Problem to solve: Search the records below for the string "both", and report each line that contains it.

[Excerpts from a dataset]
====

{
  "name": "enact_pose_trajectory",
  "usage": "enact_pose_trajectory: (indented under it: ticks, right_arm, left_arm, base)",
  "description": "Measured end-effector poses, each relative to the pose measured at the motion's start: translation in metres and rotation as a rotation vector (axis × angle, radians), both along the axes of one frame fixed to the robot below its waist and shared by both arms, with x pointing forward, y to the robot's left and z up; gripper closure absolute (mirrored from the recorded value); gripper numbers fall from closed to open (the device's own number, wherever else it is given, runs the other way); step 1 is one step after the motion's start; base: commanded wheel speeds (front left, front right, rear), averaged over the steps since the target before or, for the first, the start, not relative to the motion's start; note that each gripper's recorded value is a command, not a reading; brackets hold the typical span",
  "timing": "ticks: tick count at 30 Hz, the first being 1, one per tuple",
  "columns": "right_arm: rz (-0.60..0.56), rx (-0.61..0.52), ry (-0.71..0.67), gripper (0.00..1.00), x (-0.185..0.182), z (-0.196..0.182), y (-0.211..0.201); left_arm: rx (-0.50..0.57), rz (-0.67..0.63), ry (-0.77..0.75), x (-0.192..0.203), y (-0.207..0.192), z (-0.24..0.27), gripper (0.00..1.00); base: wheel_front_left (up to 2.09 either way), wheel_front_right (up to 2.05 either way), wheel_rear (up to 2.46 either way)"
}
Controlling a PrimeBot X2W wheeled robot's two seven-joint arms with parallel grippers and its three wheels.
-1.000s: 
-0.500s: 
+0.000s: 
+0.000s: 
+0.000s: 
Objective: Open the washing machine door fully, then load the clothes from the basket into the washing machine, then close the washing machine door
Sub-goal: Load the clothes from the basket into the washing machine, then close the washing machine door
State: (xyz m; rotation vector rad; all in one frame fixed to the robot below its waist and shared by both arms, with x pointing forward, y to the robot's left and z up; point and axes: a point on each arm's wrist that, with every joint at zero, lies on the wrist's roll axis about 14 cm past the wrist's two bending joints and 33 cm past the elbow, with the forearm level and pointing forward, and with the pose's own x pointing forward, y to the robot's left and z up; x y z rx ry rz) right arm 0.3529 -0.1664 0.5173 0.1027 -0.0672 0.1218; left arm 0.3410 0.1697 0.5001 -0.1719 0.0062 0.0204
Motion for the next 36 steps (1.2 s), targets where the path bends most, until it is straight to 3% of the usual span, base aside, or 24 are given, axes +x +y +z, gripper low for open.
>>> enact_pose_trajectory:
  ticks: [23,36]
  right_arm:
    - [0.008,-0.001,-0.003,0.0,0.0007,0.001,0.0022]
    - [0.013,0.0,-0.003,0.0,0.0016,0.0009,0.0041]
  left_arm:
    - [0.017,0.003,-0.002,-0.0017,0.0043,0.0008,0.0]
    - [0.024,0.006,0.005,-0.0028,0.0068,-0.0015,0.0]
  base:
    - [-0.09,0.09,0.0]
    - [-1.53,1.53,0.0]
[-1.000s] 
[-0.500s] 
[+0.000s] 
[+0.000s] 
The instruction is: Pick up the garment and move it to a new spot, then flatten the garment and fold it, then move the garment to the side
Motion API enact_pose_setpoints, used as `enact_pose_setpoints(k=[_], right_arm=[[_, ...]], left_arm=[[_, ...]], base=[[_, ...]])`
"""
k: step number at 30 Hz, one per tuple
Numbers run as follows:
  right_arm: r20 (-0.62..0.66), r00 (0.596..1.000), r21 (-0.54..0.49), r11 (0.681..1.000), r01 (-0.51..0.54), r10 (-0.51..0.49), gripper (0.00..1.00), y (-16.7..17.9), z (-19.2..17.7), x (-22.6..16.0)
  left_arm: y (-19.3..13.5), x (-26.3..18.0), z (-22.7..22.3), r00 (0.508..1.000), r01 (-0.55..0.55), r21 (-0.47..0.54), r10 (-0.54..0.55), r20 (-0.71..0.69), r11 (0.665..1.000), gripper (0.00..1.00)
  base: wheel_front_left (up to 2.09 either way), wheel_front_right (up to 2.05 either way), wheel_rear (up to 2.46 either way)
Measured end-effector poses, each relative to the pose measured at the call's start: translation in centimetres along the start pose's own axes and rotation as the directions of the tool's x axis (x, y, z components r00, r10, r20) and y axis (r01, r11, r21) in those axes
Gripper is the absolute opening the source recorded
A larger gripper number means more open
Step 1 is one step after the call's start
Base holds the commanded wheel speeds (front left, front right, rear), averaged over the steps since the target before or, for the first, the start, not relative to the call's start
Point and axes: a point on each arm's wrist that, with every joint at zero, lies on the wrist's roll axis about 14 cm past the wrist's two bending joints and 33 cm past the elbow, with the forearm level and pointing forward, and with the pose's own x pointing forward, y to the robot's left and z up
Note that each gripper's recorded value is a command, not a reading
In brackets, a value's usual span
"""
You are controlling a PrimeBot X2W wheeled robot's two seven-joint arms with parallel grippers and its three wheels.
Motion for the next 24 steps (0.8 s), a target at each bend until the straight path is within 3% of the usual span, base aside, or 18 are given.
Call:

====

Answer for the task:
  "description": "Measured end-effector poses, each relative to the pose measured at the motion's start: translation in metres and rotation as a rotation vector (axis × angle, radians), both along the axes of one frame fixed to the robot below its waist and shared by both arms, with x pointing forward, y to the robot's left and z up; gripper closure absolute (mirrored from the recorded value); gripper numbers fall from closed to open (the device's own number, wherever else it is given, runs the other way); step 1 is one step after the motion's start; base: commanded wheel speeds (front left, front right, rear), averaged over the steps since the target before or, for the first, the start, not relative to the motion's start; note that each gripper's recorded value is a command, not a reading; brackets hold the typical span",
State: (xyz m; rotation vector rad; all in one frame fixed to the robot below its waist and shared by both arms, with x pointing forward, y to the robot's left and z up; point and axes: a point on each arm's wrist that, with every joint at zero, lies on the wrist's roll axis about 14 cm past the wrist's two bending joints and 33 cm past the elbow, with the forearm level and pointing forward, and with the pose's own x pointing forward, y to the robot's left and z up; x y z rx ry rz) right arm 0.3529 -0.1664 0.5173 0.1027 -0.0672 0.1218; left arm 0.3410 0.1697 0.5001 -0.1719 0.0062 0.0204

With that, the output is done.